Implementation Science Research
The IDEAS Center, part of NYU Langone’s Department of Child and Adolescent Psychiatry, advances implementation and dissemination science to improve compliance with evidence-based mental health practices in public behavioral health systems that serve children, adolescents, and their families.
Our mission is to improve statewide adoption of mental health best practices and quality improvement initiatives in schools, primary care offices, clinics, residential treatment facilities, family services, child welfare settings, and juvenile justice settings.
IDEAS stands for Implementation and Dissemination of Evidence-based Practices Among States. The IDEAS Center receives funding from the National Institute of Mental Health, the Agency for Healthcare Research and Quality, the Centers for Medicaid and Medicare Services, and the New York State Office of Mental Health.
We collaborate with the McSilver Institute for Poverty Policy and Research at NYU Silver School of Social Work.

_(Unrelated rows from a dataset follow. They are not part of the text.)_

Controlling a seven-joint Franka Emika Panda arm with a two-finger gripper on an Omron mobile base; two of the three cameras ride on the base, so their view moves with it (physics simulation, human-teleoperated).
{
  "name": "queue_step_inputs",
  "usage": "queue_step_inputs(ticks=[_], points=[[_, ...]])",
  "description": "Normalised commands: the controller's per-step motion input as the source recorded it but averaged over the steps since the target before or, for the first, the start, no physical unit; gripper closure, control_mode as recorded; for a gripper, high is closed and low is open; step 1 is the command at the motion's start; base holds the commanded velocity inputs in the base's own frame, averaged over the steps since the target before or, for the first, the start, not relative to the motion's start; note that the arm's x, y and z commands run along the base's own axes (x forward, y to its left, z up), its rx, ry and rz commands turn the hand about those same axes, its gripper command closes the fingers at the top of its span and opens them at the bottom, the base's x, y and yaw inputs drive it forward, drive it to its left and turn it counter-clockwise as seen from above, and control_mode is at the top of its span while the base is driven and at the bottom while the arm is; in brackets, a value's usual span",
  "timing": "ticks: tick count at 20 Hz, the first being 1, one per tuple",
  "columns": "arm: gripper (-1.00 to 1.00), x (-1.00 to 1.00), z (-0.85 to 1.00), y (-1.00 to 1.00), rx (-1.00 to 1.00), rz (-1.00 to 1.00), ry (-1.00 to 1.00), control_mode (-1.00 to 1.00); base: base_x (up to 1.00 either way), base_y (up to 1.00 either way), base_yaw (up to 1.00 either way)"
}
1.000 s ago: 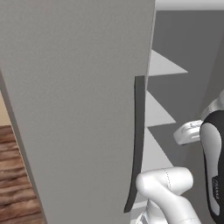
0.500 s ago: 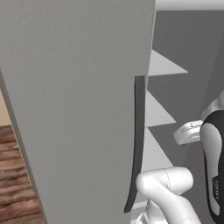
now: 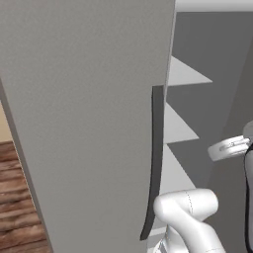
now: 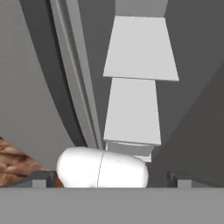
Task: Take the tangerine, orange, and fish from the freezer and place them in the bowl on the counter.
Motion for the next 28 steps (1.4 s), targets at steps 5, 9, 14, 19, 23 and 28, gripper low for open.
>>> queue_step_inputs(ticks=[5,9,14,19,23,28], points=[[-1.00,0.00,0.49,-0.05,0.01,0.00,-0.18,-1.00,0.00,0.00,0.00],[-1.00,0.05,0.67,-0.06,0.00,0.02,-0.01,-1.00,0.00,0.00,0.00],[-1.00,0.11,0.43,0.00,0.01,0.08,0.00,-1.00,0.00,0.00,0.00],[-1.00,0.35,0.09,0.00,0.01,0.10,0.00,-1.00,0.00,0.00,0.00],[-1.00,0.37,0.01,0.00,0.00,0.08,0.00,-1.00,0.00,0.00,0.00],[-1.00,0.50,0.00,0.01,0.00,0.10,0.00,-1.00,0.00,0.00,0.00]])
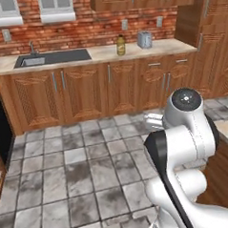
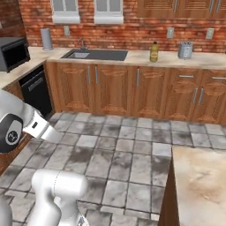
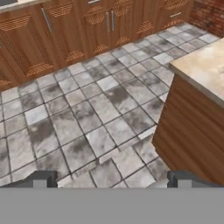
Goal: There is a wine glass and glass cup on the dining counter. Place the wine bottle next to the wine glass and the juice bottle next to the glass cup.
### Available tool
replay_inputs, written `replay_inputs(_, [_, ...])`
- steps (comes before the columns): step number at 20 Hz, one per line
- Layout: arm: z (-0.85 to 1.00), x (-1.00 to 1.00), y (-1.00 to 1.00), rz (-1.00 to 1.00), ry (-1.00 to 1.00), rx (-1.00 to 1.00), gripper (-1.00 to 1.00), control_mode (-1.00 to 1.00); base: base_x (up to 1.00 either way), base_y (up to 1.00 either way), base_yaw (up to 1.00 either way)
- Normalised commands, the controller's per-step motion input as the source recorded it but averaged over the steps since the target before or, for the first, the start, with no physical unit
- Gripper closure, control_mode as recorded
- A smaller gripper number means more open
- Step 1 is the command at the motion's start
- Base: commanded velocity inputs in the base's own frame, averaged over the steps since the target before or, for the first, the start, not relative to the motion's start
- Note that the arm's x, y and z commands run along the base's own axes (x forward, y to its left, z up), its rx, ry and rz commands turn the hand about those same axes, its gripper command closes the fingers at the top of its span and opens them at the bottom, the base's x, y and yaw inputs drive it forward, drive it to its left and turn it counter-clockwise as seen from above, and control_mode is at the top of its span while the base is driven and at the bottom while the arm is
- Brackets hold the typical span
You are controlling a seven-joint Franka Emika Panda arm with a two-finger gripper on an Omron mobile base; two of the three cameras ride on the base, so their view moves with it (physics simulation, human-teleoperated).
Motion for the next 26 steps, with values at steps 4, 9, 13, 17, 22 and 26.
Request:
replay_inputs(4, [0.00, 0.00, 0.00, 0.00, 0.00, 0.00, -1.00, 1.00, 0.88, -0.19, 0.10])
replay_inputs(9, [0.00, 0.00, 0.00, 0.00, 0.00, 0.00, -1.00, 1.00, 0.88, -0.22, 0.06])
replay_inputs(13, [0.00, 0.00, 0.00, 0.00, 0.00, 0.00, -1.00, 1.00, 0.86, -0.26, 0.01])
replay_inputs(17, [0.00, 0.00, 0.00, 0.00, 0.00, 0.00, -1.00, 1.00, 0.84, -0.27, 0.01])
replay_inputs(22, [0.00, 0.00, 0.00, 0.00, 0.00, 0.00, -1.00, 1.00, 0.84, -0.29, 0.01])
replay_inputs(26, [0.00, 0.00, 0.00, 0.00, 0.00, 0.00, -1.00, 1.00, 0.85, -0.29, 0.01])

We offer training, consultation, and educational resources to mental health professionals at the IDEAS Center and two other locations funded by the New York State Office of Mental Health: the Community Technical Assistance Center of New York (CTAC) and the Evidence-Based Treatment Dissemination Center.
Implementation Science Research Laboratories
Our researchers study the ways in which evidence-based practices are implemented in behavioral health systems and the juvenile justice system.
Kimberly E. Hoagwood Laboratory
Researchers in the laboratory of Kimberly E. Hoagwood, PhD, study factors that influence whether evidence-based practices are adopted in behavioral health systems. Factors we look at include lack of engagement, poor integration of data and decision support systems to monitor practices and health outcomes, and inadequate methods for assessing different implementation approaches.
The lab’s research projects include reducing drop-out among clinicians trained in evidence-based practices; improving variation in access to mental healthcare; addressing organizational factors that influence whether families receive support services; comparing the efficacy of in-person versus online training for family peer support specialists; examining the effectiveness of multifamily group therapies for children with disruptive behavior problems in sub-Saharan Africa; and implementing strategies to promote uptake of quality indicators for maternal depression, adolescent depression, and psychotropic medication prescribing guidelines.